→ What you will do
No pictures go into the output, which should consist only of the lines from the first line of the data through the line with "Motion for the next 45", copied exactly.

---------- Input data

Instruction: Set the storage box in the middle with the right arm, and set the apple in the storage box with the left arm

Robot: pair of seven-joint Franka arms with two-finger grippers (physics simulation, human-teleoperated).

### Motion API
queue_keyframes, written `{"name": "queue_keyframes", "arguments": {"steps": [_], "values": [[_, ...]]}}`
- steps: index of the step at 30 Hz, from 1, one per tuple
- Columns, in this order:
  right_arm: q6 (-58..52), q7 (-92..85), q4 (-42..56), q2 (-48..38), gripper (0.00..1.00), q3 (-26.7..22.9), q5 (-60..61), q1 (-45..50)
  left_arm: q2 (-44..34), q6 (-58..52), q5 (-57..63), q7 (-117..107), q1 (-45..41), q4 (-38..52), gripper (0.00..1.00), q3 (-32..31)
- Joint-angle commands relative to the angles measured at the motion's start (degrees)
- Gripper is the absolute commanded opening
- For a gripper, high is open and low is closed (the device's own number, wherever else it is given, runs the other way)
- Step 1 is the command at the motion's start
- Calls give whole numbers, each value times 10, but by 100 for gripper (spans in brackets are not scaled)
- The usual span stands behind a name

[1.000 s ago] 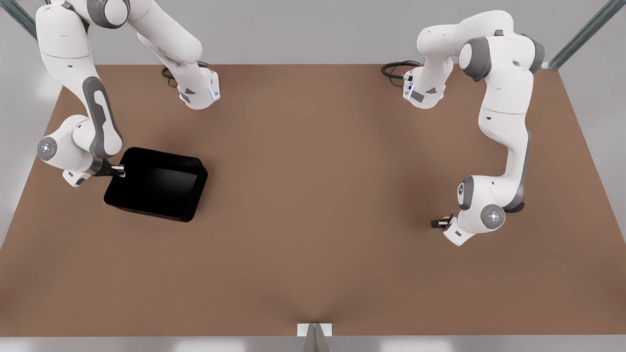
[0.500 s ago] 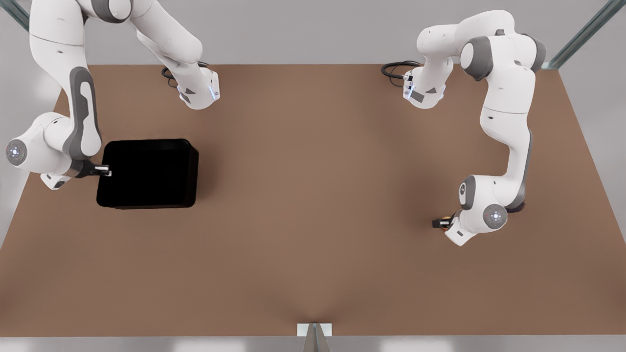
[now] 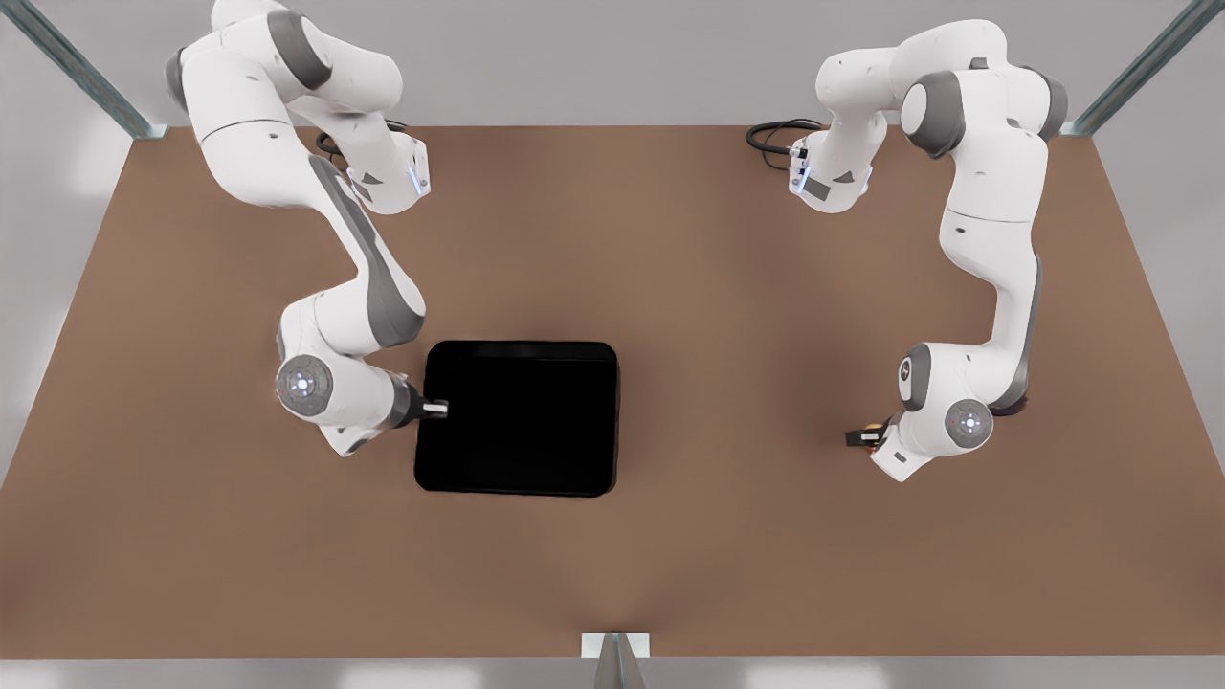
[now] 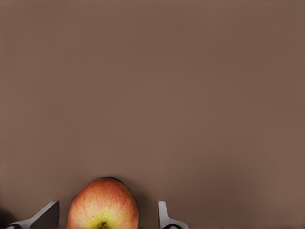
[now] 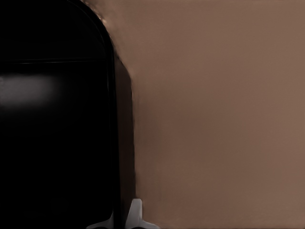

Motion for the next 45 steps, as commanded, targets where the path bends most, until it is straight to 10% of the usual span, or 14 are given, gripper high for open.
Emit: {"name": "queue_keyframes", "arguments": {"steps": [1, 10, 11, 19, 27, 29, 30, 45], "values": [[-1, 6, 9, 6, 21, 0, -2, 8, 0, 0, 0, 0, -1, 0, 100, 0], [14, 78, 91, 113, 21, -1, 0, 124, 2, 1, 0, 0, 0, 0, 96, 0], [14, 74, 100, 123, 100, 0, 0, 124, 1, 1, 0, 0, 0, 0, 96, 0], [-69, 82, 164, 72, 100, -2, 21, 100, 2, 1, 0, 0, 3, 0, 75, 0], [-258, -164, 99, -156, 100, -3, -79, -211, 3, 2, 0, 0, 4, 0, 62, 0], [-274, -215, 104, -170, 100, -76, -79, -141, 2, 1, 0, -1, 4, 0, 62, 0], [-278, -264, 103, -189, 100, -239, -50, -7, 2, 0, 0, -1, 4, 0, 62, 0], [-314, -307, 116, -213, 100, -238, -22, -13, -100, -92, -1, -199, -100, -5, 62, -16]]}}
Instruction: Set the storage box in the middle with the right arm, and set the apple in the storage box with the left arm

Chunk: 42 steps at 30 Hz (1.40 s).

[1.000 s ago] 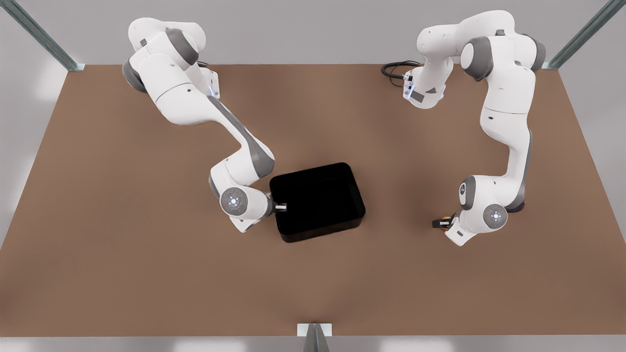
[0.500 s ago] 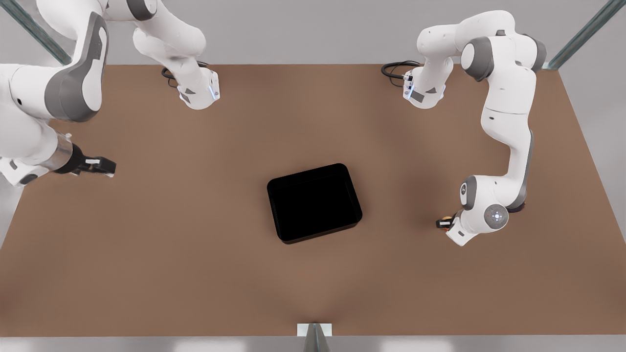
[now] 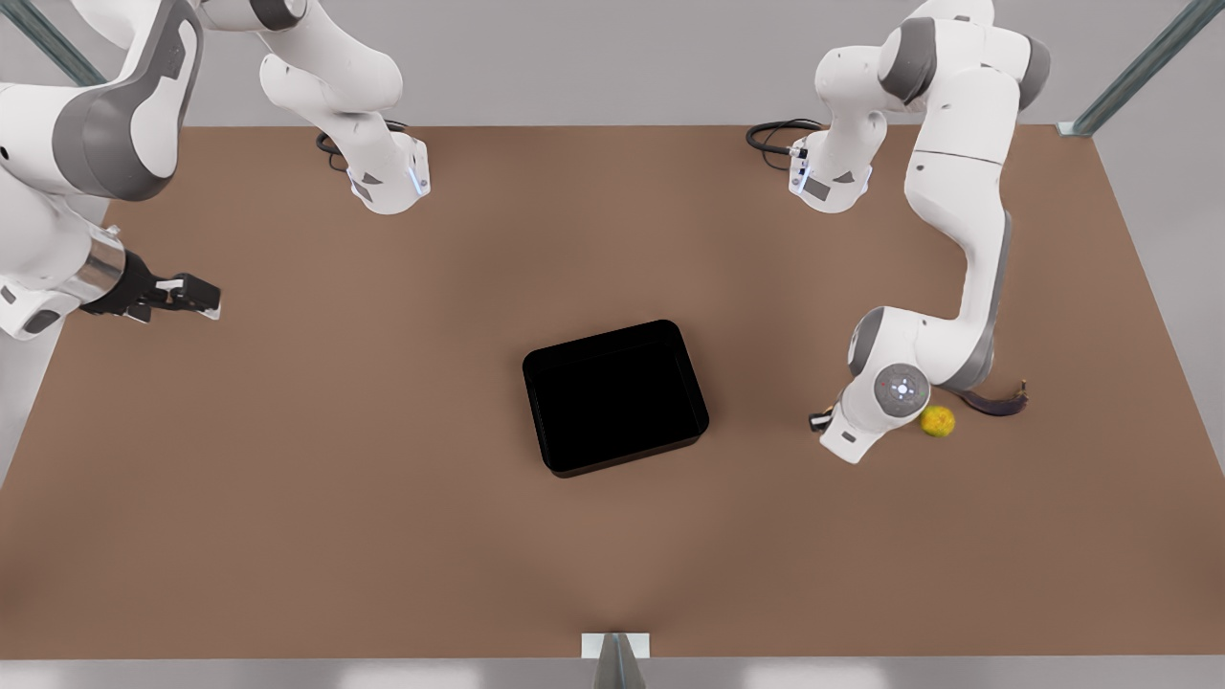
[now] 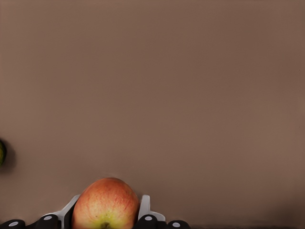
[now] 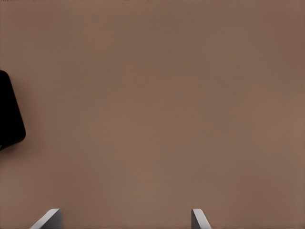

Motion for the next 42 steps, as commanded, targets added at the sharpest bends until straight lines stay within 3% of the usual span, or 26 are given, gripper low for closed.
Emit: {"name": "queue_keyframes", "arguments": {"steps": [1, 18, 25, 26, 27, 33, 36, 40, 42], "values": [[0, 0, 1, 1, 100, 0, 0, 1, -2, -4, -42, -4, -5, 0, 62, 0], [77, 0, 9, 22, 100, 24, 2, 4, -25, 2, -45, -309, -194, 8, 62, -27], [76, 7, 9, 19, 100, 27, 4, 9, 65, -5, -37, -338, -257, 144, 62, -22], [76, 7, 10, 18, 100, 27, 3, 9, 66, -4, -36, -337, -259, 148, 88, -20], [76, 8, 10, 17, 100, 28, 4, 9, 66, -4, -35, -336, -261, 148, 100, -19], [69, 4, 32, 15, 100, 26, 2, 13, 57, -9, -35, -337, -262, 142, 100, -19], [67, 7, 28, 17, 100, 30, 3, 20, 8, -79, 4, -268, -232, 146, 100, -19], [71, 8, 8, 11, 100, 39, -1, 22, -152, -221, -6, 138, -95, 141, 100, -11], [74, 9, -1, 11, 100, 44, -1, 21, -198, -239, -73, 214, -92, 140, 100, 63]]}}
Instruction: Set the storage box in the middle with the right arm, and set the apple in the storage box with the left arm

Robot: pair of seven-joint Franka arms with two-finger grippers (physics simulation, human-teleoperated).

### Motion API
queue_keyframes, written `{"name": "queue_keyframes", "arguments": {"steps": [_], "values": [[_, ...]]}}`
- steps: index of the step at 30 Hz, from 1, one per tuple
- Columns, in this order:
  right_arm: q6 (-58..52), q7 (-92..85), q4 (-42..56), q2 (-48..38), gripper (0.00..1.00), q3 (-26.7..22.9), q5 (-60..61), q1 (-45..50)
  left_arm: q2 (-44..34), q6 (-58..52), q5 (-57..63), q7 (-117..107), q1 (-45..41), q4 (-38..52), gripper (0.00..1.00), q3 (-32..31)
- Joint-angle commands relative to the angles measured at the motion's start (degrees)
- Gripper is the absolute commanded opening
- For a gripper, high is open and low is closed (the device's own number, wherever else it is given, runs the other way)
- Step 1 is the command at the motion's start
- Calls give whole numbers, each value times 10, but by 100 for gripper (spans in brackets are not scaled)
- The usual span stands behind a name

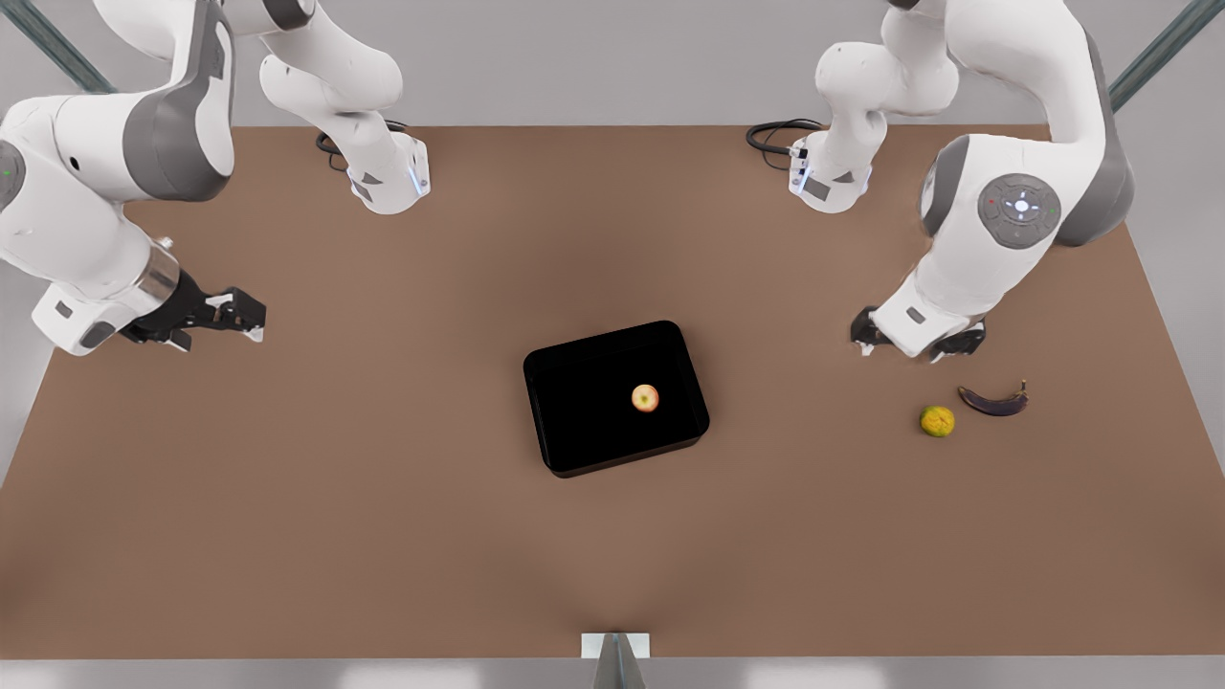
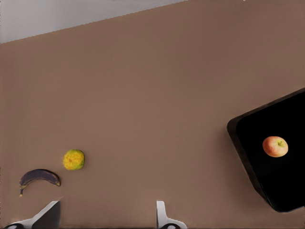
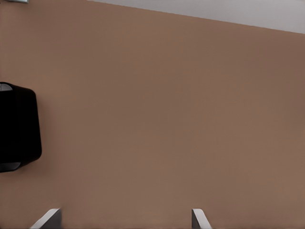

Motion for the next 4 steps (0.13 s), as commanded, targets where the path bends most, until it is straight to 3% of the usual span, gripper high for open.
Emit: {"name": "queue_keyframes", "arguments": {"steps": [1, 4], "values": [[0, 0, 0, 0, 100, 0, 0, -1, -3, -1, -36, -2, -15, 0, 100, -1], [0, 0, 1, 2, 100, 0, 0, -2, -8, -6, -36, 1, -23, 1, 100, -1]]}}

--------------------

→ Solution to this exercise
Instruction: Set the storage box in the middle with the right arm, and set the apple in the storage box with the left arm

Robot: pair of seven-joint Franka arms with two-finger grippers (physics simulation, human-teleoperated).

### Motion API
queue_keyframes, written `{"name": "queue_keyframes", "arguments": {"steps": [_], "values": [[_, ...]]}}`
- steps: index of the step at 30 Hz, from 1, one per tuple
- Columns, in this order:
  right_arm: q6 (-58..52), q7 (-92..85), q4 (-42..56), q2 (-48..38), gripper (0.00..1.00), q3 (-26.7..22.9), q5 (-60..61), q1 (-45..50)
  left_arm: q2 (-44..34), q6 (-58..52), q5 (-57..63), q7 (-117..107), q1 (-45..41), q4 (-38..52), gripper (0.00..1.00), q3 (-32..31)
- Joint-angle commands relative to the angles measured at the motion's start (degrees)
- Gripper is the absolute commanded opening
- For a gripper, high is open and low is closed (the device's own number, wherever else it is given, runs the other way)
- Step 1 is the command at the motion's start
- Calls give whole numbers, each value times 10, but by 100 for gripper (spans in brackets are not scaled)
- The usual span stands behind a name

[1.000 s ago] 
[0.500 s ago] 
[now] 
[now] 
[now] 

Motion for the next 45 steps, as commanded, targets where the path bends most, until it is straight to 10% of the usual span, or 14 are given, gripper high for open.

That completes the response.